Вся помпезность соскочила с Бойля, словно износившаяся тога.

– Буду откровенным, – начал он. – У меня нет, как вы, мисс Харт, правильно изволили заметить, ни лекарств, ни инструментов. Но заверяю вас, мисс Харт, шансов, что роды пройдут нормально, без ущерба для здоровья, здесь намного больше, чем было на Земле, скажем, в восемнадцатом веке. Скажу почему. На этой планете, насколько мне известно, а мы здесь живем уже достаточно долго, чтобы установить это, нет никаких микробов, опасных для человека. Если бы они были, то к этому времени мы все превратились бы в ходячие гнойники. Большинство из нас давно бы уже погибло от сепсиса. Полагаю, я ответил на ваш вопрос.

– Я еще не все сказала, – заявила блондинка. – Тут есть еще один момент. Нас в колонии пятьдесят три человека, женщин и мужчин. Из них десять пар состоят в законном браке – о них мы говорить не будем. Остаются тридцать три человека, из них двадцать мужчин. Двадцать против тринадцати (как видите, женщинам не всегда не везет). Конечно, не все мы юны и очаровательны, но мы все женщины. Так вот, какую форму брака мы установим? Единобрачие или полиандрию? [6]6
  Многомужество.


[Закрыть]

– Разумеется, единобрачие! – воскликнул высокий худощавый мужчина – единственный человек, на котором было нечто вроде набедренной повязки, если так можно назвать обвязанные виноградной лозой иссохшие листья папоротника.

– Что же, пусть будет так! – сказала девушка. – Моногамия так моногамия! Я сама за это. Но не вызовет ли такой брак каких-нибудь эксцессов? Женщина так же может оказаться жертвой убийства из-за ревности, как и мужчина, а этого не хотелось бы…

– Что вы предлагаете в таком случае, мисс Харт? – спросил Бойль.

– А то, док, что раз речь идет о браке с целью продолжения рода, то любовь надо отбросить, как ненужный атрибут. Если двое мужчин претендуют на одну и ту же женщину, то пусть решают спор поединком. Победитель получает девушку, и она остается навеки с ним.

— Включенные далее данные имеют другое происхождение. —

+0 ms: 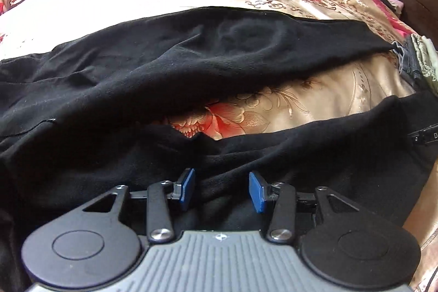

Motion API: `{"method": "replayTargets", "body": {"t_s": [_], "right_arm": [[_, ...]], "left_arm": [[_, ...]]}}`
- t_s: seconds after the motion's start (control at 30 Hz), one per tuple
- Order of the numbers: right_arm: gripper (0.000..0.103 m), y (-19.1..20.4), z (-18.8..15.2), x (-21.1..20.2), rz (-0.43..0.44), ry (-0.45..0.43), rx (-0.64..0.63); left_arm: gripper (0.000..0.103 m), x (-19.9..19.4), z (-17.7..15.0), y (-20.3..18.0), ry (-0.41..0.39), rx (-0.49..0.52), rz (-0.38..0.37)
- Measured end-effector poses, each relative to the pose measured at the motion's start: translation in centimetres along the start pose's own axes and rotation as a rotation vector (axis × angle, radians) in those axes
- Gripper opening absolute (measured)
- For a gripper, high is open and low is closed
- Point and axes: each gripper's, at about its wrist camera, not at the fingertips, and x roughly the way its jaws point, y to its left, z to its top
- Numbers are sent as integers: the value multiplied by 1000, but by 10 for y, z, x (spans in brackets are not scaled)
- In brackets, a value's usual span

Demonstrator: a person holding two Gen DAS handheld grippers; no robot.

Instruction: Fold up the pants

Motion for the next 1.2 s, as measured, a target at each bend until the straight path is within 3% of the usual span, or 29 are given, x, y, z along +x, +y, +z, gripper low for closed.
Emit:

– Естественный отбор, значит, – пробормотал доктор. – Что же, я не против… но ваше предложение придется вынести на общее голосование.

* * *

На вершине холма, неподалеку от лагеря, имелась небольшая ложбинка, нечто вроде естественного амфитеатра. Зрители расселись по краям, тогда как на самой арене осталось четыре человека. Одним из них был Бойль. Он обнаружил, к своему неудовольствию, что в его функции главы государства входят и обязанности спортивного судьи: по всеобщему мнению, он лучше других мог судить, когда следует прекратить бой, чтобы никто из дерущихся не стал навеки калекой. Там же была девушка, та самая блондинка Мэри Харт. Девушка причесала свои волосы какой-то сучковатой палкой. Теперь в руках она держала венок, сплетенный из желтых цветов, которым собиралась увенчать победителя. “Интересно было бы знать, – подумал, глядя на нее, Хокинс, пока сидел рядом с другими членами конгресса, – что это – страсть к земным свадебным обрядам или зов крови к давно отмершему звериному прошлому?!”